■ PROBLEM ■
What is needed is an exact retyping of the records below, from the first line through the line that contains "Return the outline of every instance of the green".

■ SUPPLIED RECORDS ■
____

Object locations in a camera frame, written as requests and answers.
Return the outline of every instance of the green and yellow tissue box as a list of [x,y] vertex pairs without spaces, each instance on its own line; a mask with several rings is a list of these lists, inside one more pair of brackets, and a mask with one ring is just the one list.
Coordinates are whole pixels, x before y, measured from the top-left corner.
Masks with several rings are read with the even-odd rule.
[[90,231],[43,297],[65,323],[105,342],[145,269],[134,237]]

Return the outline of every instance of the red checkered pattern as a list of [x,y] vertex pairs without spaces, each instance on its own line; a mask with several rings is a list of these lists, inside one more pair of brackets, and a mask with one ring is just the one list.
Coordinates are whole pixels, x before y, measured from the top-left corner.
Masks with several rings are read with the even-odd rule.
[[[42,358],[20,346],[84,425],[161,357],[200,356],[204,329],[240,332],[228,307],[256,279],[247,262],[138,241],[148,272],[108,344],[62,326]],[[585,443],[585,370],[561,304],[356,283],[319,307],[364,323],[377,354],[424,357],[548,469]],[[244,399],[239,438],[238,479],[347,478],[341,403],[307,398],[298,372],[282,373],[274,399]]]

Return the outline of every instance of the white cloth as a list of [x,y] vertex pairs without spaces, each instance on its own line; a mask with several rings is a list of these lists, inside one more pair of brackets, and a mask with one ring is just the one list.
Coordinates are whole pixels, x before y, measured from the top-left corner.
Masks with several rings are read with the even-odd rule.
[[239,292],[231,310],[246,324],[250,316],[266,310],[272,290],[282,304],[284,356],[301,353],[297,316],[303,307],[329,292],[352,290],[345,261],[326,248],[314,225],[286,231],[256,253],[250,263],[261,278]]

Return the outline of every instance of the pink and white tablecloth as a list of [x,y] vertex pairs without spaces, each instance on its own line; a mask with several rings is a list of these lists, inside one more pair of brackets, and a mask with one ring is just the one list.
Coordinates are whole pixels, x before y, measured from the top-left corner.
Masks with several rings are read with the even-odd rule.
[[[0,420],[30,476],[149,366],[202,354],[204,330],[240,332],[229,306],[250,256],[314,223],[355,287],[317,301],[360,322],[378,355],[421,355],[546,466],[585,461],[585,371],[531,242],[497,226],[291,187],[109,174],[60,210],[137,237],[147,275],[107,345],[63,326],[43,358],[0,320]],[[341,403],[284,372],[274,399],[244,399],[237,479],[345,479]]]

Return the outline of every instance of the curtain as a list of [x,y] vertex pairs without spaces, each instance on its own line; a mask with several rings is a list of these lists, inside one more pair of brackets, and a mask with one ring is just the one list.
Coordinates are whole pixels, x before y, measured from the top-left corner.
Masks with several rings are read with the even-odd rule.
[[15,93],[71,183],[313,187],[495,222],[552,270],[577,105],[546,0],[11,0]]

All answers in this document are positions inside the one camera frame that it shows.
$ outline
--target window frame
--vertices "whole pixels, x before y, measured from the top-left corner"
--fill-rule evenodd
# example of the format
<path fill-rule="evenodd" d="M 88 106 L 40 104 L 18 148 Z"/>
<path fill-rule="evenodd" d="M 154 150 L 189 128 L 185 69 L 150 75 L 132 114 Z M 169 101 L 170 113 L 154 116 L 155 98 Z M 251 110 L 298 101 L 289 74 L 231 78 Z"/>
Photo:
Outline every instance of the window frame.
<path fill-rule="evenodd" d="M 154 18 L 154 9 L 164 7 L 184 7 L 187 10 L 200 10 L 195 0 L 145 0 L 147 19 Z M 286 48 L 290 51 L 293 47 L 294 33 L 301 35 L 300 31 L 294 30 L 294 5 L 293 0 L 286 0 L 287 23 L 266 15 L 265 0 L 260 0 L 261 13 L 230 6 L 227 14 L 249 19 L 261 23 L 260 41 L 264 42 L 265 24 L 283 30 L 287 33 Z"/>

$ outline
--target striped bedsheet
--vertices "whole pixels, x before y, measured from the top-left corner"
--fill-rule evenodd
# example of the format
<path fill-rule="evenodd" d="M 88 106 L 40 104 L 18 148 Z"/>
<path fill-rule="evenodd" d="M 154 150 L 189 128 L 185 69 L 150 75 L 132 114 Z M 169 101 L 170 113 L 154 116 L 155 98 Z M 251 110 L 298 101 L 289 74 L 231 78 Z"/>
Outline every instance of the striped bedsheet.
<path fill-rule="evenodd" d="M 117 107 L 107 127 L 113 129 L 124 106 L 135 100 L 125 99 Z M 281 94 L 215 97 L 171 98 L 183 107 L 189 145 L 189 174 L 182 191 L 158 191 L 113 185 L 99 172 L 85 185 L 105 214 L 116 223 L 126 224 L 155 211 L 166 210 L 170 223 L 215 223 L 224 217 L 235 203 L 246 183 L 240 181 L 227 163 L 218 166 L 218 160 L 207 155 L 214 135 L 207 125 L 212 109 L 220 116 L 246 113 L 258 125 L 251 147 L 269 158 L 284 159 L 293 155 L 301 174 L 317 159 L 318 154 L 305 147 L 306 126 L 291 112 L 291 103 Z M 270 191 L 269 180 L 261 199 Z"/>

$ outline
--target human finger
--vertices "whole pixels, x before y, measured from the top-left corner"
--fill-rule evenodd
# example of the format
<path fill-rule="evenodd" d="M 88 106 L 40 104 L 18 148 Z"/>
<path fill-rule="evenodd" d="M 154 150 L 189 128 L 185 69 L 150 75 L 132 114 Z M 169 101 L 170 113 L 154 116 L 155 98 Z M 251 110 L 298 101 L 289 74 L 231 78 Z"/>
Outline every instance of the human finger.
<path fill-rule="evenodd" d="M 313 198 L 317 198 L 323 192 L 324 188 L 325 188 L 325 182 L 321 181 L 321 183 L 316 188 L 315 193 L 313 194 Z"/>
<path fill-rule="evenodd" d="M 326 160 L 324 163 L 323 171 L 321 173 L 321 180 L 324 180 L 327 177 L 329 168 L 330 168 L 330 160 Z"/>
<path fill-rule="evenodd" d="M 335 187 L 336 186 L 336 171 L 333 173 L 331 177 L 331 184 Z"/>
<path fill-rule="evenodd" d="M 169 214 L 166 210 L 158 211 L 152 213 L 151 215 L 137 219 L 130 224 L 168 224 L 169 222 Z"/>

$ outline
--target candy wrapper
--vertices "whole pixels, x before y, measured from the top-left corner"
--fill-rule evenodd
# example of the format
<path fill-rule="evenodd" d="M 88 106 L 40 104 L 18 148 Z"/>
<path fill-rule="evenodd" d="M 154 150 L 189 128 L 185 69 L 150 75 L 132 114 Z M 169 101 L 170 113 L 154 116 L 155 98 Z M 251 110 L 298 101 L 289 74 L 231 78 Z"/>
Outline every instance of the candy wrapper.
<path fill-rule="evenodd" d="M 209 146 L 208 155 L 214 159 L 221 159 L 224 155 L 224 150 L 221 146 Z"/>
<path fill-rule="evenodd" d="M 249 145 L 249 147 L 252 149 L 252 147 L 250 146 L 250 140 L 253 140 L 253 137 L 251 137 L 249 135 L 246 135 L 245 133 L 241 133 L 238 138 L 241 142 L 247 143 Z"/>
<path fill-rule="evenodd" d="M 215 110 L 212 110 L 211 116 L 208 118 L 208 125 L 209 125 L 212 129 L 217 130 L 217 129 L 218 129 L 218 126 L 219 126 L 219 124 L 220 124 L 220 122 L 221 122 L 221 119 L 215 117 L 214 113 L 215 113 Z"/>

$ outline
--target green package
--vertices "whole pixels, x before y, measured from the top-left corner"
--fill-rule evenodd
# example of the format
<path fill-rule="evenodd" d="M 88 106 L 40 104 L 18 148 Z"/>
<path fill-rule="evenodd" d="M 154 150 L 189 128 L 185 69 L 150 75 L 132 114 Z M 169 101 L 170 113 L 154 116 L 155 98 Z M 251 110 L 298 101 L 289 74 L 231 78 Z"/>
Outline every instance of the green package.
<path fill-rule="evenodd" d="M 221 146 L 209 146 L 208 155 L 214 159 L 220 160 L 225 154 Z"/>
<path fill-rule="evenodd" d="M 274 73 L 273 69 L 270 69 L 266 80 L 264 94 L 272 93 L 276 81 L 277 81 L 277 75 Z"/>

____

■ ANSWER SECTION ■
Object locations in a camera frame, written as requests and answers.
Return the outline of every instance of the green and yellow tissue box as a list of [x,y] vertex pairs without spaces, each instance on its own line; a mask with several rings is a list of these lists, inside one more pair of brackets, and a mask with one ring is just the one list.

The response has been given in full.